03 — Training the model
| *Chaotic Curiosity | regolith series* |
Chapter 02 produced three labeled datasets — rendered on the realistic basalt rocks of chapter 01: a 1,500-frame domain-randomized training set, a 750-frame no-DR control where only the appearance is frozen, and a 300-frame unseen-domain test set (test_photoreal). This chapter turns those pixels into a model — and then runs the experiment the whole series has been building toward: does domain randomization actually help, when you hold everything else equal?
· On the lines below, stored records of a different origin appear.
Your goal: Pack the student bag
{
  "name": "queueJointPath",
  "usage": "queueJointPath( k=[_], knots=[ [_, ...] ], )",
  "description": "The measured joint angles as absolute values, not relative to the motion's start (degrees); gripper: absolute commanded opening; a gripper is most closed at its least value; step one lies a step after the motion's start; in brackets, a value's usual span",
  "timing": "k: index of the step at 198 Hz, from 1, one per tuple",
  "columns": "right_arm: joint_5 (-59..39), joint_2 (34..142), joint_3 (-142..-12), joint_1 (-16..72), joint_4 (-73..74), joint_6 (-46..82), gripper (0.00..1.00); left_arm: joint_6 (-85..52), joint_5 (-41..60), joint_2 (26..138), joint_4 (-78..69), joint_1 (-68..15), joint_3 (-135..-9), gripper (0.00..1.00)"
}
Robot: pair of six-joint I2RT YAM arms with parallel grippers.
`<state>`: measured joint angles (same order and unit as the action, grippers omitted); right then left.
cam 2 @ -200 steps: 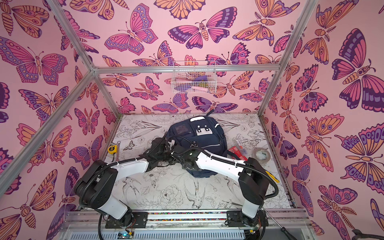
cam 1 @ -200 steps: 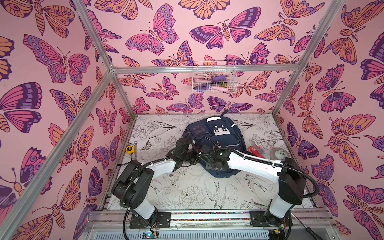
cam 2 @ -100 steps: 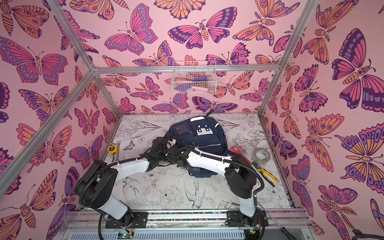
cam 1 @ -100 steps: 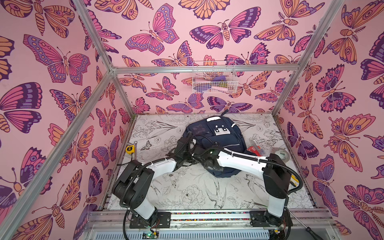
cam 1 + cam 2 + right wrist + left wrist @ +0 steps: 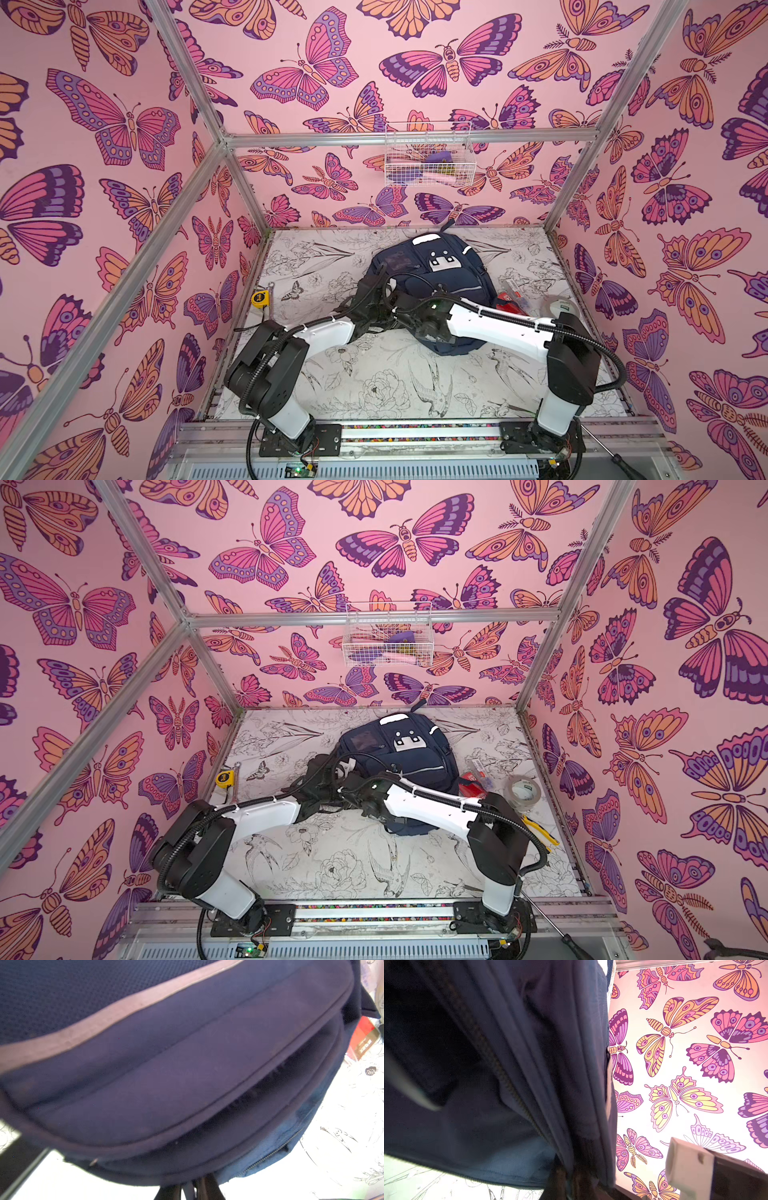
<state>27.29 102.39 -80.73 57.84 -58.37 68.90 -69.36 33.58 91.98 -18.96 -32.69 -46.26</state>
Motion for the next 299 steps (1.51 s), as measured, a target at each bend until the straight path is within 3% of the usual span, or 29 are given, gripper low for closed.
queueJointPath(
  k=[22,116,138,155,208,299],
  knots=[
    [26.9,102.0,-80.2,57.9,-57.6,68.1,0.0,-69.2,33.6,92.0,-18.7,-32.7,-46.3,0.0],
    [22.3,96.5,-76.3,57.4,-54.8,62.2,0.01,-63.9,32.5,90.0,-10.7,-32.1,-47.4,0.0],
    [19.1,93.6,-73.8,55.8,-53.9,58.2,0.09,-62.2,31.4,88.4,-7.9,-31.1,-47.4,0.0],
    [15.3,91.7,-70.9,53.2,-52.6,54.6,0.0,-61.3,30.6,87.8,-6.1,-30.3,-47.4,0.0],
    [11.1,91.4,-68.2,51.0,-49.0,46.4,0.0,-58.5,29.1,86.7,-2.0,-29.0,-47.4,0.0],
    [11.7,84.7,-64.2,45.2,-45.7,32.6,0.0,-54.5,28.6,81.7,10.2,-18.7,-48.0,0.0]
  ],
)
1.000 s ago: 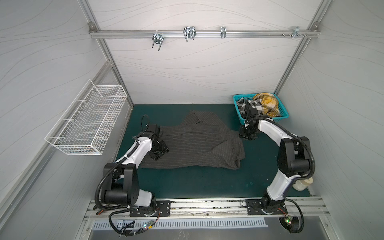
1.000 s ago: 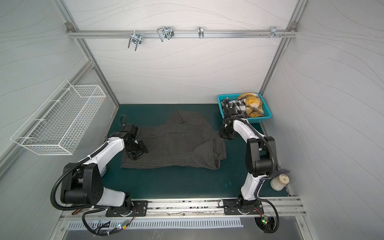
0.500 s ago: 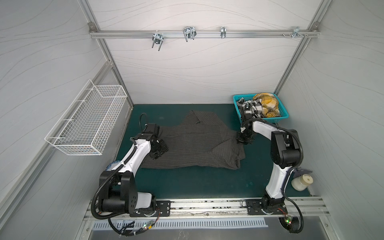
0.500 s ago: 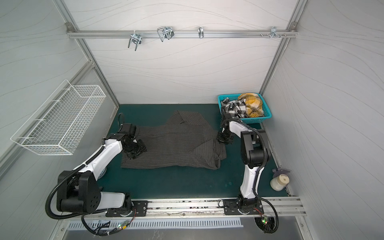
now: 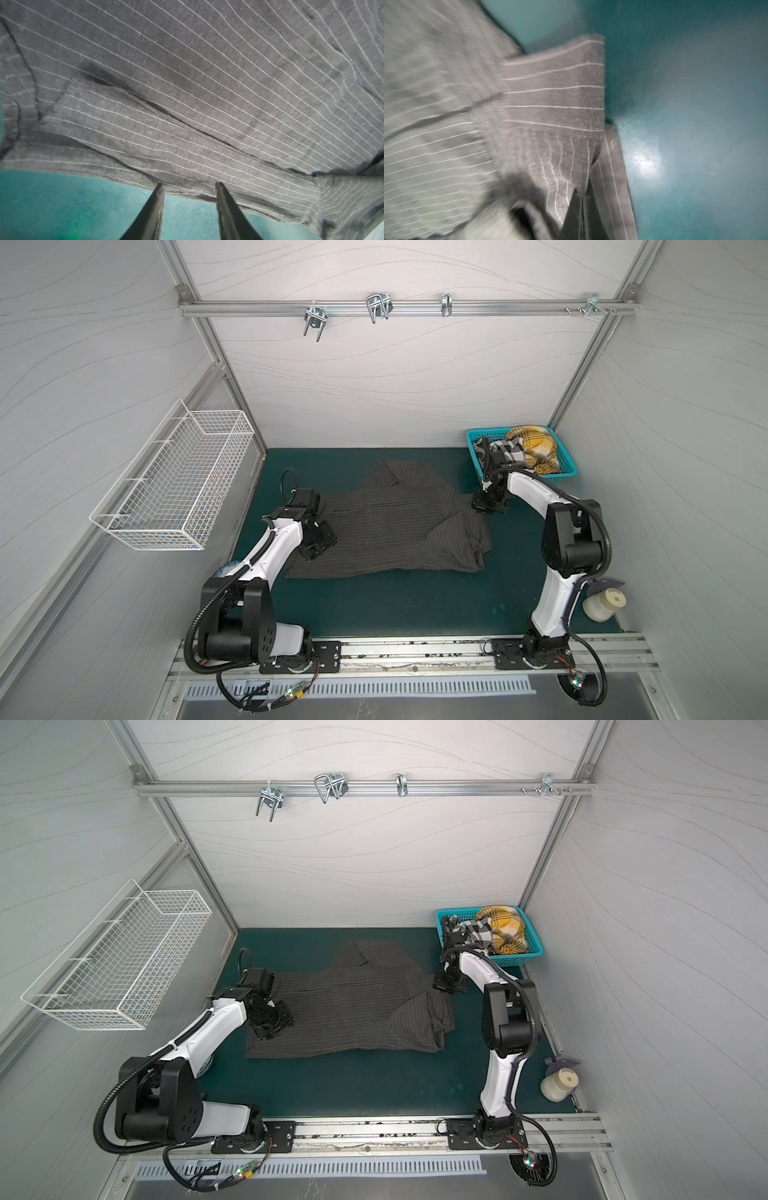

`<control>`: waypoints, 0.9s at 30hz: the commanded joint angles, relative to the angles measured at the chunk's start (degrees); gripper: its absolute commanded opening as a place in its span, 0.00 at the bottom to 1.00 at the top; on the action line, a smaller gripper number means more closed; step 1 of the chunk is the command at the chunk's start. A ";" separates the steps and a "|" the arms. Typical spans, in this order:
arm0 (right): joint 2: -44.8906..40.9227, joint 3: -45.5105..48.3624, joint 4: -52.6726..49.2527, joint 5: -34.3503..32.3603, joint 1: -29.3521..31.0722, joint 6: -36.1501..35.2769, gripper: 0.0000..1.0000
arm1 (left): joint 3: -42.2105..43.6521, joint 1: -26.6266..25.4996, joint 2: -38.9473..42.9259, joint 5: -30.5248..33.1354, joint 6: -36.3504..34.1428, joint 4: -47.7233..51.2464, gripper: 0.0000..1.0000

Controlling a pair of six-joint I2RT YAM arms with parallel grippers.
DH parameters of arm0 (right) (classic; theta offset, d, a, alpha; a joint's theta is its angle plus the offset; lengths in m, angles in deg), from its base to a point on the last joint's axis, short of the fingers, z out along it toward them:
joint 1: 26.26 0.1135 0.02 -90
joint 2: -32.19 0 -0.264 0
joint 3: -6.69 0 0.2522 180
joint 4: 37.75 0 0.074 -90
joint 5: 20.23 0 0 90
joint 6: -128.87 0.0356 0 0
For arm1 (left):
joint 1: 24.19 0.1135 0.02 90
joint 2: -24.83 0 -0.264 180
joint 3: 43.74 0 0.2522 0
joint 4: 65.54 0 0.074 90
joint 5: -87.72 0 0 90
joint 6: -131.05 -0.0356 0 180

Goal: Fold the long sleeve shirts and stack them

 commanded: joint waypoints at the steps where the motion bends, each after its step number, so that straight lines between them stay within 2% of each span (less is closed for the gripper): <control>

The answer, measured: +0.046 rock-IoU at matched dataset size. That is a real gain — but it is smaller than the +0.099 the cruder first-build rocks produced, and the reason why is the seed of this whole series’ punchline. The realistic rocks lifted every score: the no-DR baseline jumped from 0.689 to 0.8025, so there was simply less gap left for domain randomization to close. This chapter explains what these numbers mean, how they were earned, and — just as importantly — why a higher synthetic score is about to mislead us.
What “training” means here: fine-tuning, not from scratch
You do not teach a network to see from nothing. That would need millions of images and weeks of compute. Instead you start from a model that already knows what edges, textures, and shapes look like, and you adjust it for your specific task. That adjustment is fine-tuning — continuing to train a model whose weights were already learned on a large general dataset, using a much smaller task-specific dataset.
The general knowledge comes from transfer learning: the idea that features learned on one task carry over to another. Our model’s visual “prior” comes from ImageNet — a 1.2-million-image classification dataset of everyday objects (dogs, cars, mushrooms). A network trained on ImageNet learns a hierarchy of reusable visual features in its early layers: oriented edges, then textures, then object parts. None of those are lunar, but edges are edges — the low-level machinery transfers cleanly to rock-vs-regolith boundaries. We keep that machinery and retrain the parts that decide “rock or not.”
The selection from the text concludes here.